▶ **Work to be completed**:
Only the line with "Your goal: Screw" and the lines after it, to the end of the data, should appear in the answer, each reproduced exactly.

▶ **Dataset extract**:

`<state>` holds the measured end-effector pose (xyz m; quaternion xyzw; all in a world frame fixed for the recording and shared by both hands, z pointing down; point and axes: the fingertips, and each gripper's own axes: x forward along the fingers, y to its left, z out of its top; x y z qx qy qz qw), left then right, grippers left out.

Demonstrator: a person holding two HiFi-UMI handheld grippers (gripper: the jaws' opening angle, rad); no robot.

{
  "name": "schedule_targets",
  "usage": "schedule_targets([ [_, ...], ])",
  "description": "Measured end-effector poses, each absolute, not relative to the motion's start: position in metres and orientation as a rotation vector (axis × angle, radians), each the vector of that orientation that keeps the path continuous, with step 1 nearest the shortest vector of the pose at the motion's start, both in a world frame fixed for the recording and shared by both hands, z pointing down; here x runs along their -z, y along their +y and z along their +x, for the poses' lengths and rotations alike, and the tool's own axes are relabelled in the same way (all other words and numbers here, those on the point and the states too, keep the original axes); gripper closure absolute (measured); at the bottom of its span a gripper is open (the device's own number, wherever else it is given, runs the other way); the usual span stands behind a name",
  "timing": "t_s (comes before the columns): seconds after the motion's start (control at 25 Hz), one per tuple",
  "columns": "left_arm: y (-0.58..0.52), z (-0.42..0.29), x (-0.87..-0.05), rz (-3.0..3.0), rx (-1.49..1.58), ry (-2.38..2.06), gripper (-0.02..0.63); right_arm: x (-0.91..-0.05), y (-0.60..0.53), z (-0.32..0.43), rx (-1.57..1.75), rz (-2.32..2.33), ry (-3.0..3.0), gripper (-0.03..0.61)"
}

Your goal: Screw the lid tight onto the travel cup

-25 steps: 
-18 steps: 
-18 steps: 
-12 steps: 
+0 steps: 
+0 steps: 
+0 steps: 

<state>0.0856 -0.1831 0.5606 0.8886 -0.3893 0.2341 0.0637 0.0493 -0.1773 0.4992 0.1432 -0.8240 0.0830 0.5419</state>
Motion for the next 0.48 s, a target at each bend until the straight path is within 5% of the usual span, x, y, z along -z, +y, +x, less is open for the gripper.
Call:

▶ **Result of this task**:
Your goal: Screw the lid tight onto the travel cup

-25 steps: 
-18 steps: 
-18 steps: 
-12 steps: 
+0 steps: 
+0 steps: 
+0 steps: 

<state>0.0856 -0.1831 0.5606 0.8886 -0.3893 0.2341 0.0637 0.0493 -0.1773 0.4992 0.1432 -0.8240 0.0830 0.5419</state>
Motion for the next 0.48 s, a target at each bend until the straight path is within 5% of the usual span, x, y, z along -z, +y, +x, less is open for the gripper.
Call:

The answer was given in full.